I recommend that the map makers use an overhead projector for the initial outline of the major streets and features. We folded a map of our city to reflect our desired response area and took that map to a photocopy shop, where it was converted into an overlay that we could project onto the designated wall area.

By moving the projector and adjusting the focus, we were able to display exactly what we wanted. With a sharp pencil and a ruler, we transferred the outline of the major streets and freeways to the map in less than an hour. This quickly provided an accurate proportional framework. Warning: If you bump the projector during this part of the job, it can be very difficult to get the streets to all line up again. We initially tried using the projector to do the residential streets also, but we found that hand drawing these streets from our own maps provided a more accurate representation.

Color is very important in making an easy-to-use map. We used blue for the freeways, green for the major arteries, and black for residential streets.
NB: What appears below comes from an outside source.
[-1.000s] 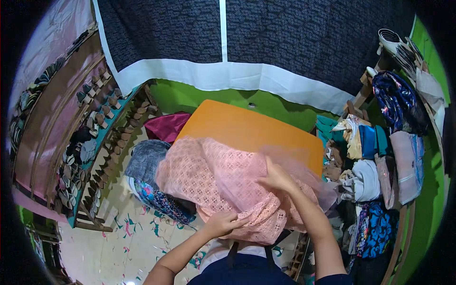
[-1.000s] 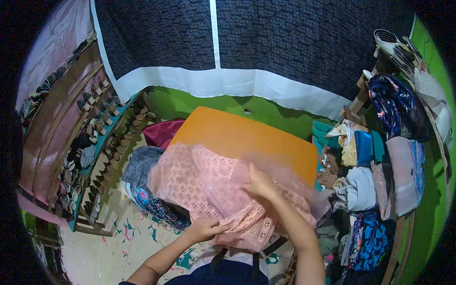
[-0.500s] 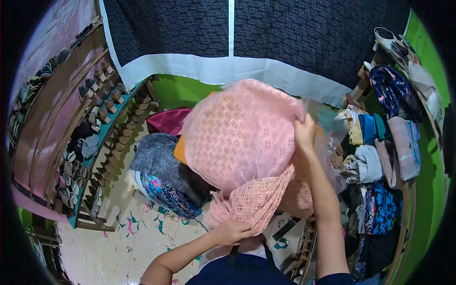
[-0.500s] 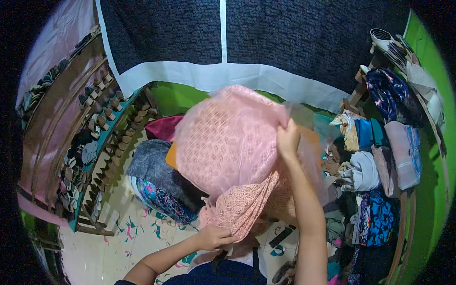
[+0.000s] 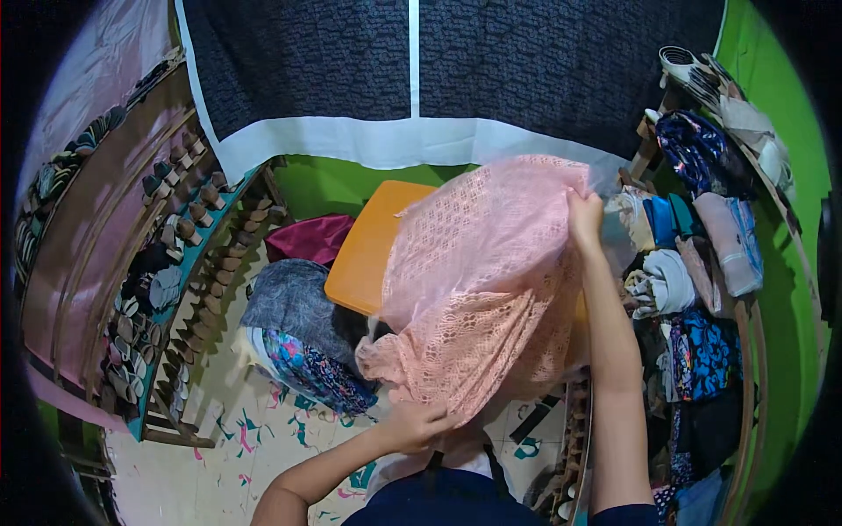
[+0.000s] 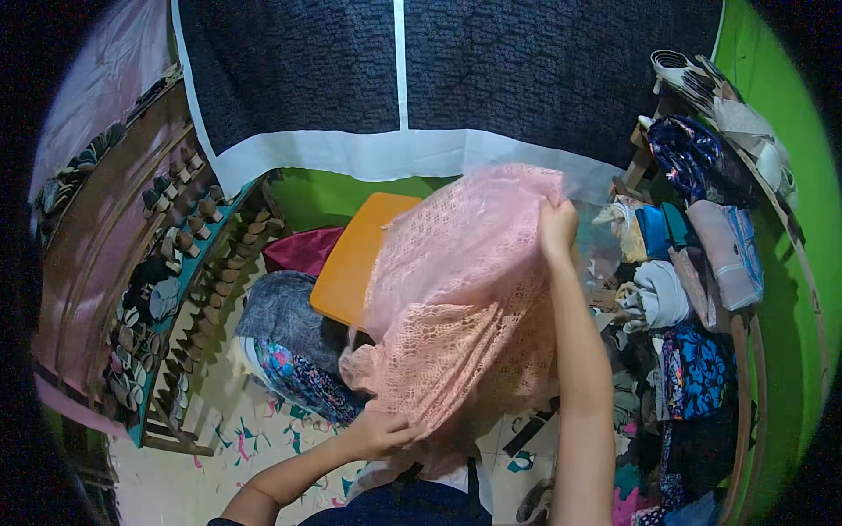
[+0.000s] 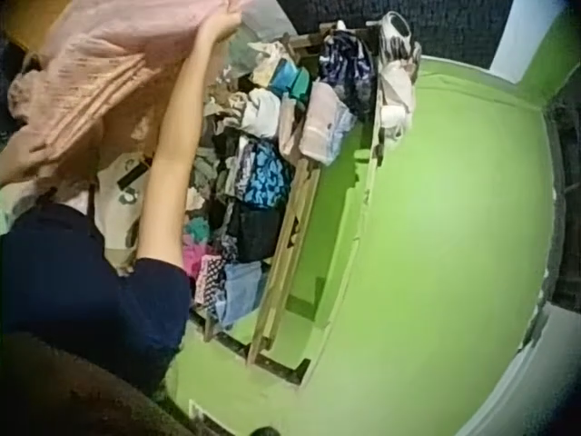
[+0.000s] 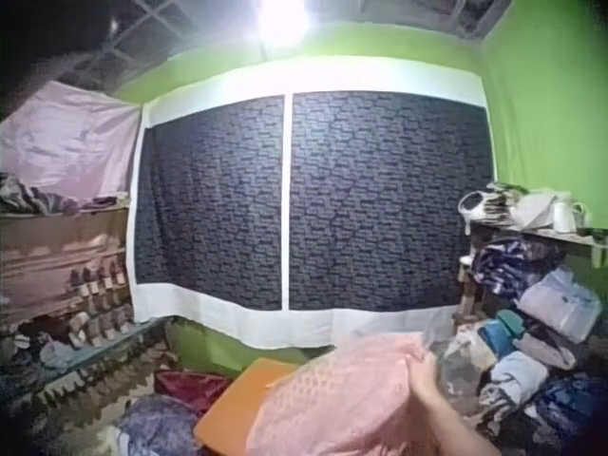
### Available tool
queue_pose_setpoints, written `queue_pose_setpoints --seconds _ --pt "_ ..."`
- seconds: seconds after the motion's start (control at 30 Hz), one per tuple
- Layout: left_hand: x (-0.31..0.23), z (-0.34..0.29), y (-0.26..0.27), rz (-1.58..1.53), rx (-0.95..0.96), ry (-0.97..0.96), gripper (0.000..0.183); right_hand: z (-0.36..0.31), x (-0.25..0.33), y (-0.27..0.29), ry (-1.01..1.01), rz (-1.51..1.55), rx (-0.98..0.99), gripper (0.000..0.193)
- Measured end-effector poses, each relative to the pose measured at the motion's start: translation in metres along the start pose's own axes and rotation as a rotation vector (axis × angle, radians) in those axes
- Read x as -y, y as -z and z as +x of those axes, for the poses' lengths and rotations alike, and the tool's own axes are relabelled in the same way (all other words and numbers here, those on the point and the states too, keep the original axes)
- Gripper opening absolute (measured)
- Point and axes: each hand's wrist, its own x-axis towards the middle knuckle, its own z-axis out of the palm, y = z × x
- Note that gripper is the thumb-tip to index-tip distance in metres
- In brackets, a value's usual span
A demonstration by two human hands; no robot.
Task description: Folding various fabric components and placing them on storage shelves.
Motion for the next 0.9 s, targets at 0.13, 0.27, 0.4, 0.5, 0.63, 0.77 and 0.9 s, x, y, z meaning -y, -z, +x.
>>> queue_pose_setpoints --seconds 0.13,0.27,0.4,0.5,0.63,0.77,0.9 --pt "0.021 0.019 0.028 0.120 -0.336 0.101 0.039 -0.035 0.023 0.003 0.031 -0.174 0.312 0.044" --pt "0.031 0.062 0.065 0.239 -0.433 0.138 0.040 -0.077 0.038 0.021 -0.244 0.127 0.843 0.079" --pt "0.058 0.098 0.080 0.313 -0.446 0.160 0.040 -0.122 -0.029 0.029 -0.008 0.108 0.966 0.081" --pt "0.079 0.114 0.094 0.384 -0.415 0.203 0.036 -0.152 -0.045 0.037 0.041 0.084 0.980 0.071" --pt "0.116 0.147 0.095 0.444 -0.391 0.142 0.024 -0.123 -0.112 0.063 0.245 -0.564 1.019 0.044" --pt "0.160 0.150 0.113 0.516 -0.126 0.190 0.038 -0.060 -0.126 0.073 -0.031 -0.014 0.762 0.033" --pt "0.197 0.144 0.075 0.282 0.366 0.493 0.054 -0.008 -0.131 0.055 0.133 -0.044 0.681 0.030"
The fire station locations are in red. In the first map, we used brown to display alleys. This muddied the map’s look and detracted from its usefulness. Some maps I have seen depict the location of every hydrant in color. This can be visually confusing. Information overload is as bad as insufficient data.
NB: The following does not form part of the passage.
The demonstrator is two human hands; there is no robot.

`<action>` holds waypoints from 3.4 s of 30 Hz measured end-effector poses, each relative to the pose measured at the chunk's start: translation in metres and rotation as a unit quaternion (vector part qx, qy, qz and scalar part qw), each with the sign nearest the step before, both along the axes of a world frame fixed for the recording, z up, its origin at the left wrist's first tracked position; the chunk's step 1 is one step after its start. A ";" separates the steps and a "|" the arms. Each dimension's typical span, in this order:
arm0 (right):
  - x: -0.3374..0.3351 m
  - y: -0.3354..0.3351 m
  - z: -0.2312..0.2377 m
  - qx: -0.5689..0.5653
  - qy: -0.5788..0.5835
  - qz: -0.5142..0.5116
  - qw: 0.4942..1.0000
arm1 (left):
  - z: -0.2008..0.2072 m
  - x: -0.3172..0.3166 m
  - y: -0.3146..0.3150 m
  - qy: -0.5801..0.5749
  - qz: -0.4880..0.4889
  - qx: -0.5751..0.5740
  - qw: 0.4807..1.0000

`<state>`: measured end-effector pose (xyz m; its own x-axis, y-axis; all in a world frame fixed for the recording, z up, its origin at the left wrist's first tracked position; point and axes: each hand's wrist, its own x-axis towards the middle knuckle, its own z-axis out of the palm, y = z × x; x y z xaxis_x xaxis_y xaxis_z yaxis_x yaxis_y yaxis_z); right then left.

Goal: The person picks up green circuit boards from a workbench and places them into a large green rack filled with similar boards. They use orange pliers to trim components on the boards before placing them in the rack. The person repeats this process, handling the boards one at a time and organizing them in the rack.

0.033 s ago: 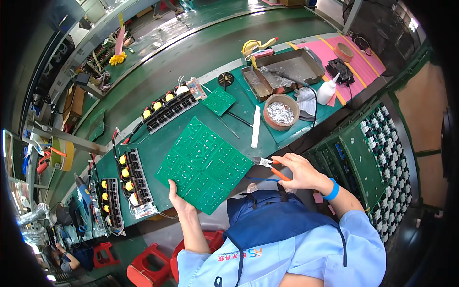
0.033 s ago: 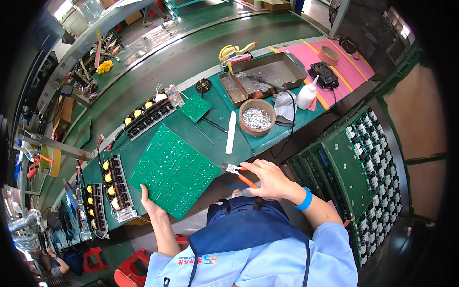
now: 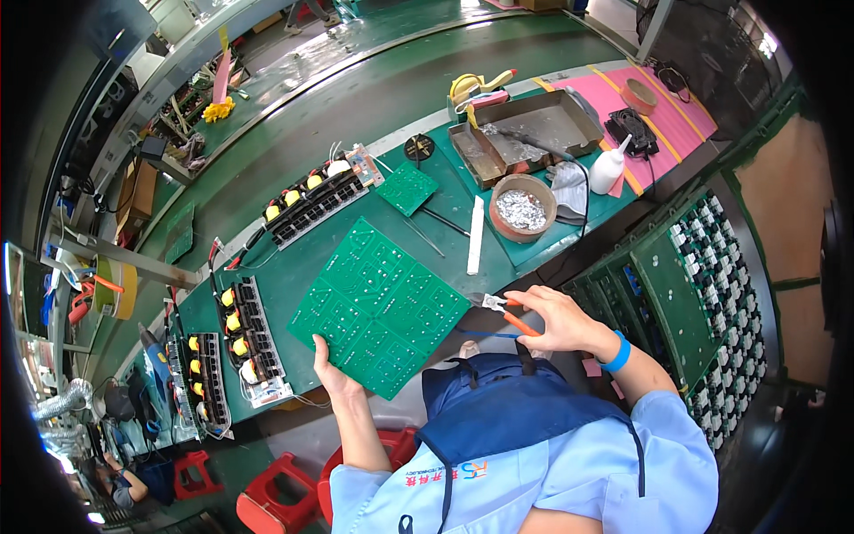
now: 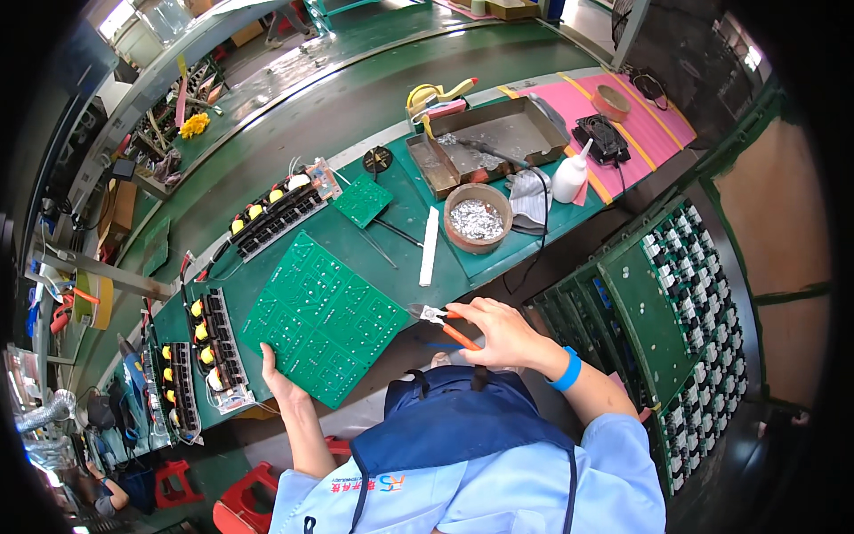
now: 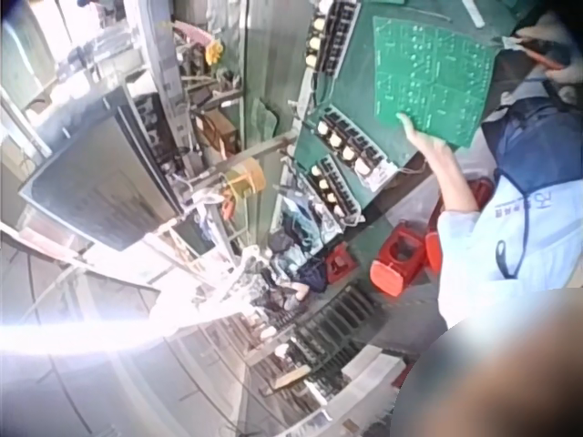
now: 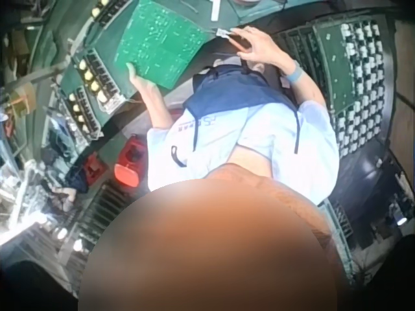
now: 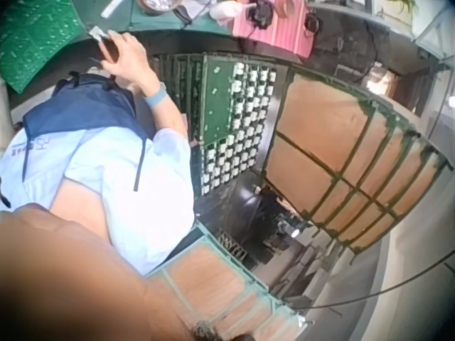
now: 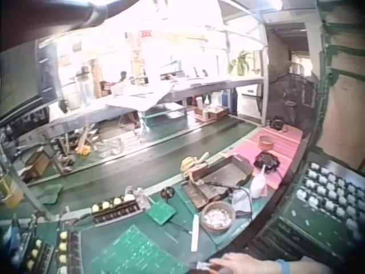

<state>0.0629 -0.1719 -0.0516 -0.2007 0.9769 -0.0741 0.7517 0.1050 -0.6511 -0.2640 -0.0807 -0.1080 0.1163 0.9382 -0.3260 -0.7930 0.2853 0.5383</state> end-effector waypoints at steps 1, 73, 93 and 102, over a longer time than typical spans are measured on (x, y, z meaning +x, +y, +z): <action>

Except for the black permanent markers, we found that the standard colored marker created a pale line. At a local crafts store, we were able to acquire paint-based colored markers that provided a solid color. You shake these markers to stir the paint. When using this type of marker, be aware that this is paint and takes time to dry. You might not be able to finish all of one area without smudging. With a little preplanning, you should be able to break the areas of the map down into sections to be done each duty day. These markers dry out after several of weeks if you do not use them.
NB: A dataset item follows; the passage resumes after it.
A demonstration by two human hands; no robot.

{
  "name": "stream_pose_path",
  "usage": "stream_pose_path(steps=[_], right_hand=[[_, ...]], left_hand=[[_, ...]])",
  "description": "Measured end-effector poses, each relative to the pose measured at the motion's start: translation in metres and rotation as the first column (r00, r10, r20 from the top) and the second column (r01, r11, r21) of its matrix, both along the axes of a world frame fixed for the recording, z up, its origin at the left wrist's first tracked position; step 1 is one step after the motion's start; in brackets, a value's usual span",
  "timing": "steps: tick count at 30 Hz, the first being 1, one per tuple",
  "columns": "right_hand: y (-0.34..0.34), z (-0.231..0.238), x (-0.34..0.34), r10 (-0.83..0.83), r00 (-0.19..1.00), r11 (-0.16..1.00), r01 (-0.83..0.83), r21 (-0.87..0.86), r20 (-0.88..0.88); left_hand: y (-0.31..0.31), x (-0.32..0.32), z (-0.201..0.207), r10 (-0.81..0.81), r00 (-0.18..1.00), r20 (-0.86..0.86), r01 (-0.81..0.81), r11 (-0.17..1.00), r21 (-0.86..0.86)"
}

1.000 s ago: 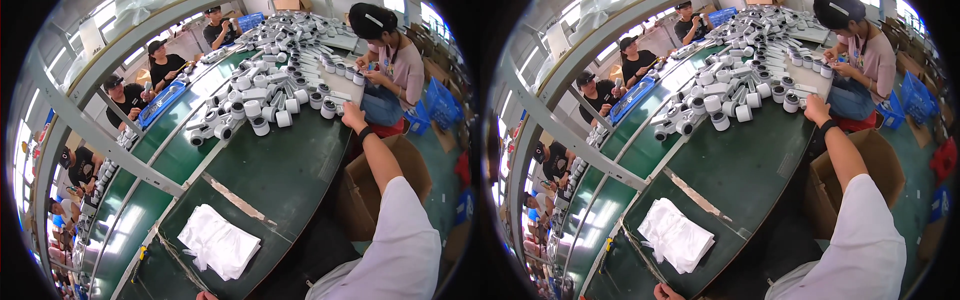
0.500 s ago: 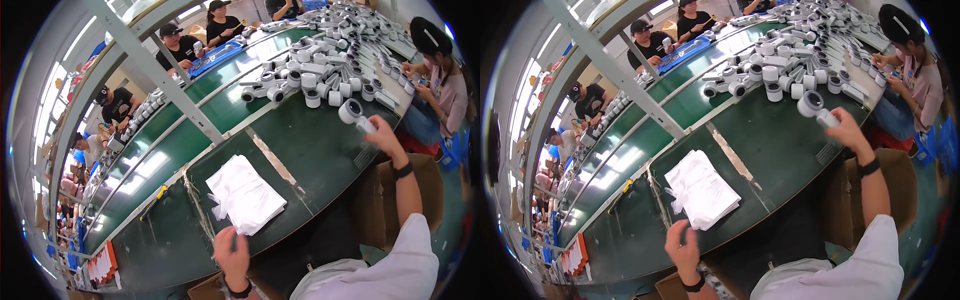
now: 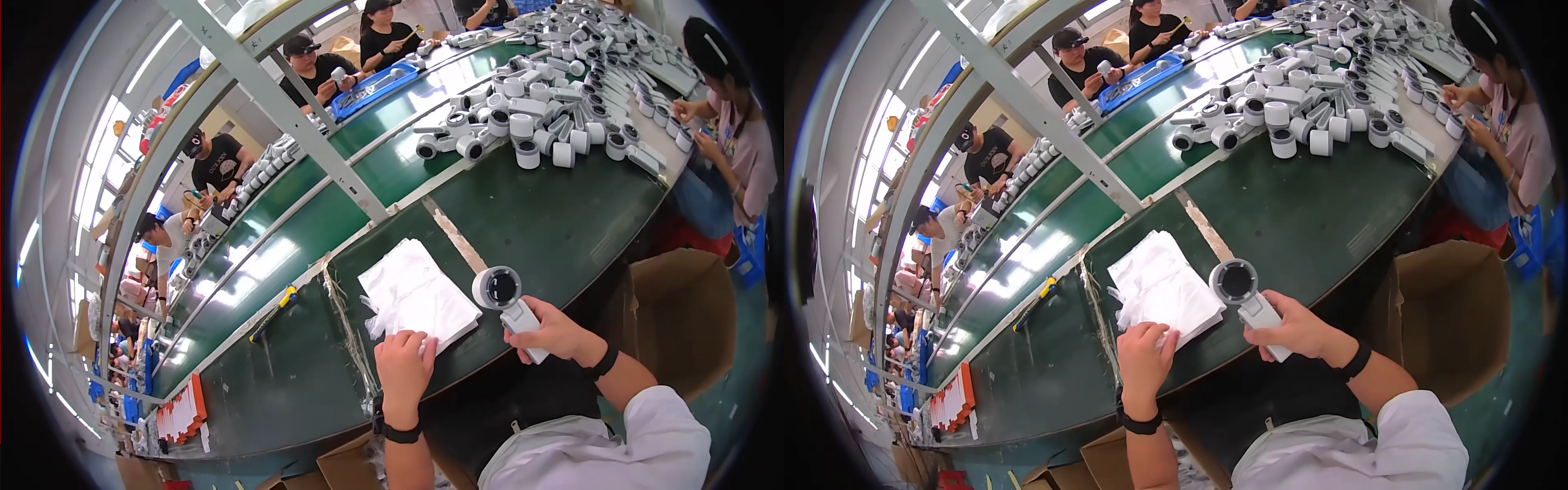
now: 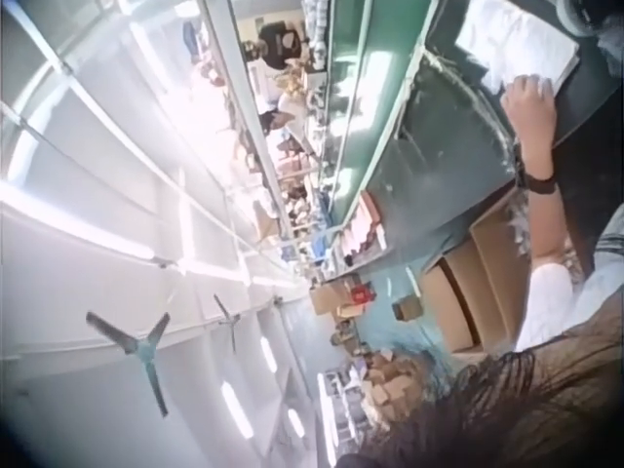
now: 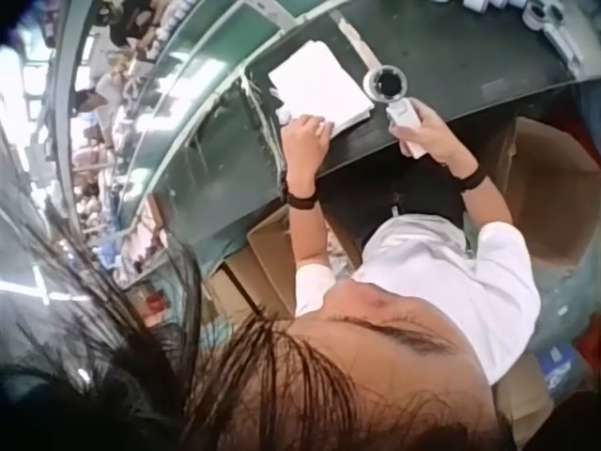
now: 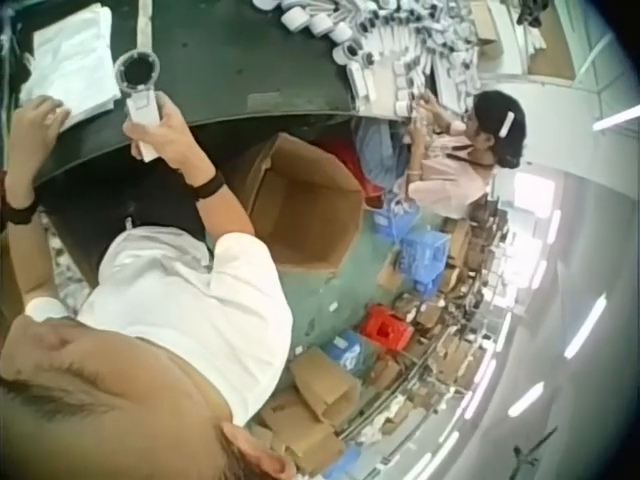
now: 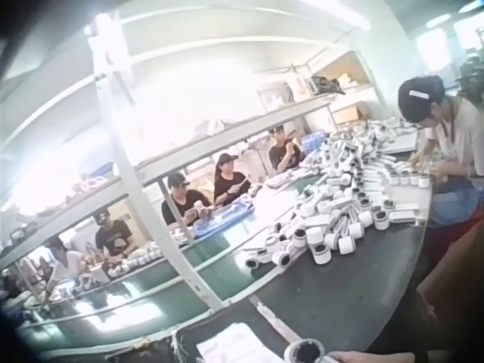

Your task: The person packages handheld fans by sliding each one into a plastic bag and placing it into a cardboard box.

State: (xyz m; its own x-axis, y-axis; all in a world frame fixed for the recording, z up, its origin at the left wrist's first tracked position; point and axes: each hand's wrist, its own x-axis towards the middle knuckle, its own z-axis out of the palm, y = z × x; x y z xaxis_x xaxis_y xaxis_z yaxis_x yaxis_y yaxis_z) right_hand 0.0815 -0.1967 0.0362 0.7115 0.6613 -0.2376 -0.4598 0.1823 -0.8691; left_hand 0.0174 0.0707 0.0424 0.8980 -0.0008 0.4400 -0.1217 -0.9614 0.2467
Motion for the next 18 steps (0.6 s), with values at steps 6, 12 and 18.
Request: stream_pose_path(steps=[6, 12, 18], right_hand=[[0.014, -0.006, -0.005, 0.002, 1.0, 1.0, -0.002, -0.025, 0.014], [0.017, -0.013, -0.015, 0.014, 0.999, 1.0, -0.015, 0.01, 0.035], [0.03, -0.007, -0.025, -0.092, 0.987, 0.995, 0.086, 0.052, 0.13]], left_hand=[[-0.002, 0.003, -0.004, 0.039, 0.999, -0.017, -0.04, 0.999, -0.013], [-0.003, 0.008, -0.001, 0.101, 0.993, 0.061, -0.071, 0.921, -0.383], [-0.012, 0.001, -0.002, 0.147, 0.985, 0.087, -0.07, 0.812, -0.58]])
Following are some other suggestions when creating the map:

1 Writing in the names of the streets works better than pasting the names. When we pasted printed street names on the first map, the paper yellowed, and about 25 of the names quickly fell off.

2 Personalize the map. We had had much discussion about placing a logo on the map. One day, Firefighter Chad Girod stood up on a chair with a serving bowl and started drawing. He sketched the design in pencil and then filled in the outline with a water-based tempura.

3 Have the members working on the map sign and date it when it’s completed. Making a station house map is part of the station’s history; be sure to give credit to the people who created it.

4 Initially, the outline of the local mall was placed next to the map. Fire department connections were added, but the result was confusing. Eventually, we painted over that part of the map. Perhaps something like this could be done effectively, but consider drawing it on paper before adding it to the map.


A station house map will not fit in every station, but if you can find a place for one, it is a worthy addition and an excellent tool for learning streets.

FRED McLEOD has been with Columbus (OH) Division of Fire for 24 years. He is a paramedic/lieutenant assigned to Station 19.